1995 Fiscal Year Final Research Report Summary

• Project/Area Number: 06555220
• Research Category: Grant-in-Aid for Developmental Scientific Research (B)
• Allocation Type: Single-year Grants
• Research Field: Metal making engineering
• Research Institution: Tohoku University
• Principal Investigator: KASAI Eiki Institute for Advanced Materials Processing, Tohoku University, Associate Professor, 素材工学研究所, 助教授 (50134044)
• Co-Investigator(Kenkyū-buntansha): YOSHIKAWA Osamu Res.& Develop.Dept., Chromatographic & Spectrophotometric Instruments Div, Shima, 第1分析事業部・技術部, 課長
• Project Period (FY): 1994 – 1995
• Keywords: Infra-red Spectroscopy / Nitrogen Oxides / Micro-determination / Combustion / Coke / Iron Ore Sintering / Spectle Analysis

Research Abstract

A new method quantitatively determining a small amount of nitrogen oxide species and other gases take a part in the formation of nitrogen oxides were developed. This method can be applicable to the conditions, where the concentrations of gaseous species are quite low and they change rapidly. The principle of the measurement is an application of Fourier Transform Infra-red Spectroscopy (FTIR). The determination limit and response for 90% are 0.5ppm, respectively.

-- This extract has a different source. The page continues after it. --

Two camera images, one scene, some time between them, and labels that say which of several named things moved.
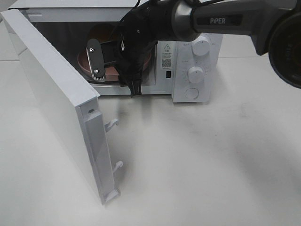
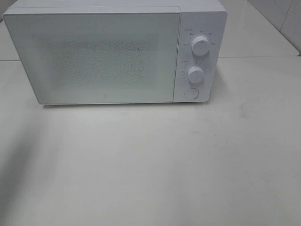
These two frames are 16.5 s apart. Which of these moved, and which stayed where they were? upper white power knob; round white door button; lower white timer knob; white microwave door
Moved: white microwave door
Stayed: lower white timer knob; round white door button; upper white power knob

It becomes possible due to rapid elimination of water vapor which gives wide range of infra-red absorption bands by the multi-pipe made of molecule-exchange film and due to limitation of measured absorption peaks of objective gases which are not influenced by residual water vapor, carbon-dioxide, methene and so forth.
The major feature of the developed method is as follows :
1) Software for determination of gaseous concentration : Optimum algorithm for high-speed calculation and record of spectra data considering proper range of absorption corresponding to objective gases.
2) Gas cell with a small volume and optical length : Gas cell having inner volume 100cc and optical path 10m was applied. Gas flow condition in the gas cell was optimized by the mathematical simulation.
3) Application to modeled and combustion gases : Calibration curve was prepared using various standard gas mixtured and then it was applied to actual combustion gases. The results gives the validity of the method.